Then the third, start with smaller size to avoid being in with 10,000 or 15,000 shares and then be a deer in the headlights as the stock is tanking. Start with smaller size, have a better sense of the type of market we’re having on any particular day and really just be more present.

Number four. Try to just simply be green every day, even if it’s only $10 dollars. Now I know saying trying to be green everyday for an entire month is a pretty big challenge in a lot of ways … October was the first month in 2017 that I didn’t have a single red day, but as you can see that focus on consistency paid off really well. I stayed focused, small gains, and if some days turned into big gains that was certainly great.

And then focus on consistency, which is really tied in with number four.

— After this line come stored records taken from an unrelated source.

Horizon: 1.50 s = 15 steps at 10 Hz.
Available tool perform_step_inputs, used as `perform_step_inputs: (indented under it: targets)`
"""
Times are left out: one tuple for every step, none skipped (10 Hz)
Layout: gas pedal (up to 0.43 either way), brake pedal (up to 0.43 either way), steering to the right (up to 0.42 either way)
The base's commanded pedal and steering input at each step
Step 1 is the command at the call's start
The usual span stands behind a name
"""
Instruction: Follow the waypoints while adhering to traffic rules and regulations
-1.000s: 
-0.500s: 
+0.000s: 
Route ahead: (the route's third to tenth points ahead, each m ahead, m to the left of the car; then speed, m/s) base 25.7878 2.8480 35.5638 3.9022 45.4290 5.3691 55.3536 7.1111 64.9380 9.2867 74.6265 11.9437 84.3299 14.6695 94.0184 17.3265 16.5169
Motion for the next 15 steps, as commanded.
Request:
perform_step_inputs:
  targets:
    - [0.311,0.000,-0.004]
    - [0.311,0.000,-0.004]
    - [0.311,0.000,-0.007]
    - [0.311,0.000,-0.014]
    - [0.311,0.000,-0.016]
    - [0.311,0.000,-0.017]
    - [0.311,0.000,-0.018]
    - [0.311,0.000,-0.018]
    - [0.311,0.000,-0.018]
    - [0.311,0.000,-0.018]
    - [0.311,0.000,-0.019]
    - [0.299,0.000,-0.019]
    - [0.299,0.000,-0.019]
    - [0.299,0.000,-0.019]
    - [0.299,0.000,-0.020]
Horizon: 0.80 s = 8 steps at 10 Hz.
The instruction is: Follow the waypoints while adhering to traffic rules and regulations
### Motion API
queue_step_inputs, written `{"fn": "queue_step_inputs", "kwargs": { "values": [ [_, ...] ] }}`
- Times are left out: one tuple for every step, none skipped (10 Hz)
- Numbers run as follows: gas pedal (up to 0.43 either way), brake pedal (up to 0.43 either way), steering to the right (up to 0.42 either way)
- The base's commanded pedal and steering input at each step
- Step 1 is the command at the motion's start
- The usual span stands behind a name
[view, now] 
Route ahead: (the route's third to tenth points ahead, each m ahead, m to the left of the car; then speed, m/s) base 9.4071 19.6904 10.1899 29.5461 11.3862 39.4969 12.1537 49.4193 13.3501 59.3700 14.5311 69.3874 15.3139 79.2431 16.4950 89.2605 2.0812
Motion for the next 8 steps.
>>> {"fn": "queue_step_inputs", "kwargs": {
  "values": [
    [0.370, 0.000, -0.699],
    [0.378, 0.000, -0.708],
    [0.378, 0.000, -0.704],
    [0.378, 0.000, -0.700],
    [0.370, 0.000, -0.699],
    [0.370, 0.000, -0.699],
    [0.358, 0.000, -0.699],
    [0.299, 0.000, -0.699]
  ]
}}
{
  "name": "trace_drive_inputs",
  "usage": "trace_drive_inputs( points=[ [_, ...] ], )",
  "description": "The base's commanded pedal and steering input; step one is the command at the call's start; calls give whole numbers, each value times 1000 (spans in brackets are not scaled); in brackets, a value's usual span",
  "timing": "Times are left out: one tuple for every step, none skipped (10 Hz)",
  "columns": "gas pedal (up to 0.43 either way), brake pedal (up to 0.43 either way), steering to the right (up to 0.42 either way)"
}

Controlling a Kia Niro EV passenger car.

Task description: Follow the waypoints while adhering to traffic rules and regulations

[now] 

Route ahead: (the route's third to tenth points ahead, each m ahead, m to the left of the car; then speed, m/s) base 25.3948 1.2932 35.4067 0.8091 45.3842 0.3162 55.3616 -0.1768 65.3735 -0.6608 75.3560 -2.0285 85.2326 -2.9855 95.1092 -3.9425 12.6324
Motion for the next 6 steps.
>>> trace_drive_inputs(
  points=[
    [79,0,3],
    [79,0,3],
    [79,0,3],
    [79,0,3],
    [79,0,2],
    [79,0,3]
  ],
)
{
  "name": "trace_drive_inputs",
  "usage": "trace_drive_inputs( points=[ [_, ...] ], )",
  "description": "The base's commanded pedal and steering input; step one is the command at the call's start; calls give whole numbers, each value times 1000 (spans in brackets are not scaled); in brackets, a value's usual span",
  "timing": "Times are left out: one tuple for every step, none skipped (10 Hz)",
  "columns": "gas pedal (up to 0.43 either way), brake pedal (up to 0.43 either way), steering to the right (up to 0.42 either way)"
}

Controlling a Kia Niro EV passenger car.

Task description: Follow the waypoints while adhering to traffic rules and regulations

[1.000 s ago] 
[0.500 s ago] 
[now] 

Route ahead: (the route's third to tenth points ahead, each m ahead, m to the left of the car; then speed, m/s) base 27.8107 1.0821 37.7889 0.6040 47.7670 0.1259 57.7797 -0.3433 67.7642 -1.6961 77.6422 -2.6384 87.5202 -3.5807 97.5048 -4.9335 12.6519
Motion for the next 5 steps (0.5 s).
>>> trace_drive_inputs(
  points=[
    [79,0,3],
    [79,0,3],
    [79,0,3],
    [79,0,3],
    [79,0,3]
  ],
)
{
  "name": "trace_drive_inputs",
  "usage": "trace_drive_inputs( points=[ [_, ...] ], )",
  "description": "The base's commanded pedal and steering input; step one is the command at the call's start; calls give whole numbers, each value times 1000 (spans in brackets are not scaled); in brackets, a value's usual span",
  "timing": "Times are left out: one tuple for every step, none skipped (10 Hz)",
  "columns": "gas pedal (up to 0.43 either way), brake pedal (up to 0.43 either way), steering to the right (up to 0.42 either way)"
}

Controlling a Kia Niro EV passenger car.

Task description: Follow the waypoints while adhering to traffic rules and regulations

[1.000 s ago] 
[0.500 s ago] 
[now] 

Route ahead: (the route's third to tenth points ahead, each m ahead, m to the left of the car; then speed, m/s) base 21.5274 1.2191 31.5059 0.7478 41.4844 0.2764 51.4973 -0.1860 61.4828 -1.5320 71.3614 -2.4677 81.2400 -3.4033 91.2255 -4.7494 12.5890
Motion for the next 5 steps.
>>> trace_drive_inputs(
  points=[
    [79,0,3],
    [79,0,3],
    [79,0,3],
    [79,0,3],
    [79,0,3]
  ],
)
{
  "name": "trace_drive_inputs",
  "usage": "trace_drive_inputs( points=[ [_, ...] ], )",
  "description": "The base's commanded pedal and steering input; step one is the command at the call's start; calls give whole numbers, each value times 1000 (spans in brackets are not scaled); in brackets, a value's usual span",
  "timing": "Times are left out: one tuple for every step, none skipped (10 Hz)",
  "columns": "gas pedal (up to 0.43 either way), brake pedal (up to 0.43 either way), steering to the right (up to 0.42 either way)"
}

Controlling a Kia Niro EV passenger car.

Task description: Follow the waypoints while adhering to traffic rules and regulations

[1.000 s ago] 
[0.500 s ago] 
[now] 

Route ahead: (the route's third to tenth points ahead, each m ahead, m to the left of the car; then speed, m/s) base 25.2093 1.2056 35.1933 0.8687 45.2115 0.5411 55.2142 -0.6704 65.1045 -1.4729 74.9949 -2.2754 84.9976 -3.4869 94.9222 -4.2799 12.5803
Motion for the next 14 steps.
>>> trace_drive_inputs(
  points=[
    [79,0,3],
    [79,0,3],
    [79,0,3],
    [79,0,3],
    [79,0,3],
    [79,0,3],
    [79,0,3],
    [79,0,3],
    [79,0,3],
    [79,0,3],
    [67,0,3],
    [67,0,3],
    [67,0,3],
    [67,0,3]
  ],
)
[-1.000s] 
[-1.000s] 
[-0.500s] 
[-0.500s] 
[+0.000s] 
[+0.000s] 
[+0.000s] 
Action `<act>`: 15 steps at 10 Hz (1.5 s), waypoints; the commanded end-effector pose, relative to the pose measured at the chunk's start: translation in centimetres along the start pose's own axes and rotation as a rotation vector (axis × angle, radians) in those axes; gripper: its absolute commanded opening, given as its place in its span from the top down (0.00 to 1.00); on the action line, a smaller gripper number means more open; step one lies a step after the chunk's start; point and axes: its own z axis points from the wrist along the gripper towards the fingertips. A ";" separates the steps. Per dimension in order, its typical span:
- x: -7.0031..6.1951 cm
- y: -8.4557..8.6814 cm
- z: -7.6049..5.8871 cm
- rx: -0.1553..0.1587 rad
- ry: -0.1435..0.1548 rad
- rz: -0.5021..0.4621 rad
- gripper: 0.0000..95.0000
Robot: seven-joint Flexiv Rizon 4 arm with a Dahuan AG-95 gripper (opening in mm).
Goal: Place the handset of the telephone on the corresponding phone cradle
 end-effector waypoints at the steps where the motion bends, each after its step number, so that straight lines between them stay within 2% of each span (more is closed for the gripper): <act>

I wrote these down as my goals for October. I also said that my max loss would be $1,000 dollars. If I was down more than $1,000 dollars on a day I wouldn’t keep trading. If I was down more than a $1,000 dollars on a trade I would just market order out of it. For the most part, I was pretty good at that.

Let’s look at how implementing these five steps right here helped me for the month of October. In October, I made $35,573 dollars. I didn’t have a single red day. My accuracy was up to 81% which was really solid. My average winning trade went from $500 dollars all the way up to $800, which was good, but even better was that my average loser went from $1,800 dollars does to $772. I shaved over $1,000 dollars off my average loser. And I had 13 losing trades. So $1,000 dollars times 13 losing trades is $13,000 dollars. I saved myself. I literally put an extra $13,000 dollars in my pocket by cutting my losses faster.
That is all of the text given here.